NEW YORK (GenomeWeb) – Hologic reported after the close of the market on Wednesday that revenues for its fiscal third quarter were up 10 percent year over year.
For the three months ended June 27, the firm posted total revenues of $693.9 million, up from $632.6 million in Q3 2014, and easily beat the consensus Wall Street estimate of $654 million. On a constant currency basis, revenues grew 12 percent year over year.
US revenues increased almost 13 percent year over year, while international revenues were up a fraction of 1 percent. On a constant currency basis, revenues grew in the double digits both in the US and internationally, the firm said.
Molecular diagnostic revenues increased about 7 percent to $124.6 million. On a constant currency basis growth was 9 percent, Hologic said, as Aptima women's health products saw continued strength on the Panther and Tigris platforms. In the US, molecular diagnostic revenues rose nearly 13 percent.
On Hologic's conference call following the release of its financial results, Hologic Chairman, President, and CEO Steve MacMillan noted that Q3 2015 was the third consecutive quarter in which the growth rate in MDx accelerated.
"All of our key women's health assays for chlamydia and gonorrhea, [human papillomavirus], and trichomonas grew solidly in the quarter, and all won important new competitive accounts," MacMillan said, adding that the Panther instrument continued to see new adoptions in the quarter. Placements of the instrument were "robust" in Q3, and Hologic has now shipped "well over 1,000" Panther units to clinical diagnostics and blood screening customers.
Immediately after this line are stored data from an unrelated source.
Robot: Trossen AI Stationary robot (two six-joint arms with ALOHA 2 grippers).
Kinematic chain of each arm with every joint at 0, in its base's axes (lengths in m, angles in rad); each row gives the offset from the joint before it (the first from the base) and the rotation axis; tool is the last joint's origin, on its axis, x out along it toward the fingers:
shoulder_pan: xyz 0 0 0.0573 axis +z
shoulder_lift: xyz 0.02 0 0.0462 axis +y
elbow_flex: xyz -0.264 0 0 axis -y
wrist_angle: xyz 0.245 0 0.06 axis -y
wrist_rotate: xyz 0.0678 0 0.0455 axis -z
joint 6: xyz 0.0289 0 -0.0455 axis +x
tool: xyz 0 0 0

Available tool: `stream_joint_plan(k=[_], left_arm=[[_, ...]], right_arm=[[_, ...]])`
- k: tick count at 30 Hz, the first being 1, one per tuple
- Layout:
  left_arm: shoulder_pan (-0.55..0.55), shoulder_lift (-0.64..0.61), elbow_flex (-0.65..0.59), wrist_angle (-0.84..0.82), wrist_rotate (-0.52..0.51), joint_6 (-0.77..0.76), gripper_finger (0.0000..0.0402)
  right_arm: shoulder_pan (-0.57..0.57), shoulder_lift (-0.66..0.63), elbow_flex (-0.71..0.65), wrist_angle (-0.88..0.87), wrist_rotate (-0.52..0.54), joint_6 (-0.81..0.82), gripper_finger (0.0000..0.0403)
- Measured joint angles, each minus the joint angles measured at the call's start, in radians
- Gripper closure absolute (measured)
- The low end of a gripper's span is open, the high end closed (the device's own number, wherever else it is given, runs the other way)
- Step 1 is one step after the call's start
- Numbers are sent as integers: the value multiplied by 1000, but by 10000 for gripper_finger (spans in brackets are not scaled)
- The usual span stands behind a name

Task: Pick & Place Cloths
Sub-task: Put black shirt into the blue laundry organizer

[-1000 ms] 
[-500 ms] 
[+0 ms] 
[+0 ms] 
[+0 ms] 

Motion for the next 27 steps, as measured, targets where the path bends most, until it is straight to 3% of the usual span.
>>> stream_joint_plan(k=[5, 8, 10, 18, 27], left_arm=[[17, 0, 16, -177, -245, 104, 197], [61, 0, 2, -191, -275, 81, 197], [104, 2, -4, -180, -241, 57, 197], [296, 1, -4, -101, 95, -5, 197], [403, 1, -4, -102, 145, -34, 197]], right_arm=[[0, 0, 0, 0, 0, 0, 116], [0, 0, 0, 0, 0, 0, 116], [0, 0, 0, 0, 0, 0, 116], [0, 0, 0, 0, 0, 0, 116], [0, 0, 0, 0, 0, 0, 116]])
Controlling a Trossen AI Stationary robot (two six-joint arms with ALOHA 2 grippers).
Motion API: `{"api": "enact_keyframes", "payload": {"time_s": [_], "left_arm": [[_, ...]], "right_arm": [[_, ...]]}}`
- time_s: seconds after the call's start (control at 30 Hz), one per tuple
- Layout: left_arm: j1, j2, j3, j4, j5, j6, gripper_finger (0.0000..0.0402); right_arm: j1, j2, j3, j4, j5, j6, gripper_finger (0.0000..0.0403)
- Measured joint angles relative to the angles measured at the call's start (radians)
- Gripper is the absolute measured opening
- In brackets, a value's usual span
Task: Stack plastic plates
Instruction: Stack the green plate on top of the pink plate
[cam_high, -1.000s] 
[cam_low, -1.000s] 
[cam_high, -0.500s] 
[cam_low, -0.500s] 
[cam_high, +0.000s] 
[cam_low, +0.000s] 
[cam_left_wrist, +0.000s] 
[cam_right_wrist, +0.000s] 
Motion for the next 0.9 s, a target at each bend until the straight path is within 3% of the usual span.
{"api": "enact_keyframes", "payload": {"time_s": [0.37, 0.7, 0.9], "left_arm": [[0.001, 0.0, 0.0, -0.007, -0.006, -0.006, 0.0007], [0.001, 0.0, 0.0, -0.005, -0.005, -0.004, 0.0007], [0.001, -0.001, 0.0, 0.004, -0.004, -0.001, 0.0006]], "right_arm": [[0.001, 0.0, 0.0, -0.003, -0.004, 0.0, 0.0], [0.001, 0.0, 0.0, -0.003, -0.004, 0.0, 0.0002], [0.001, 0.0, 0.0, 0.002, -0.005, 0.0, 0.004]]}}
While MacMillan said that overall market dynamics in the MDx space helped accelerate Hologic's growth in the market, "we continue to feel really good, certainly about our position in HPV and our Panther systems."
Hologic CFO Robert MacMahon added on the call that the firm believes that in HPV, it is now "number one in that marketplace in the US."
MacMillan said that upgrades to the Panther are in the works that will allow the firm to run more assays for prostate cancer antigens, but those remain "a few years away, we're in the earlier stages there."
Meanwhile, blood screening revenues from Hologic's partner Grifols rose 19 percent to $64.2 million, primarily from new business with the Japanese Red Cross, the company said.
In total, the Diagnostics segment, which also includes cytology and perinatal sales, grew 5 percent to $306.9 million from $293.1 million in Q3 2014.
Among Hologic's other segments, Breast Health revenues totaled $279.5 million, an 18 percent jump year over year, while Gyn Surgical revenues rose 9 percent to $85.5 million, and Skeletal Health declined 5 percent to $22 million.
Hologic posted a profit of $29.4 million, or $.10 per share, for the third quarter, compared to a profit of $11.3 million, or $.04 per share, a year ago. On a non-GAAP basis, EPS was $.43, beating the consensus Wall Street estimate of $.39.
Its R&D costs increased 7 percent year over year to $56 million from $52.5 million, while its SG&A costs rose 13 percent $167.4 million from $147.7 million. Hologic also took restructuring and divestiture charges of $11.9 million for the recently completed quarter, compared to $6.7 million a year ago.
The company exited the quarter with $885 million in cash and cash equivalents, and $3.8 million in restricted cash.
For the fiscal fourth quarter, Hologic said that it anticipates revenues to be in the range of $685 million to $695 million, with non-GAAP EPS expected to be in the range of $.41 to $.42.
For fiscal full-year 2015, the company provided revenue guidance to a new range of between $2.69 billion and $2.70 billion compared to a prior range of $2.60 billion and $2.62 billion.
Non-GAAP EPS guidance for fiscal 2015 was raised to a new range of $1.65 to $1.66 from a prior range of $1.57 to $1.59.
In Thursday morning trade on the Nasdaq, shares of Hologic climbed 10 percent to $41.85.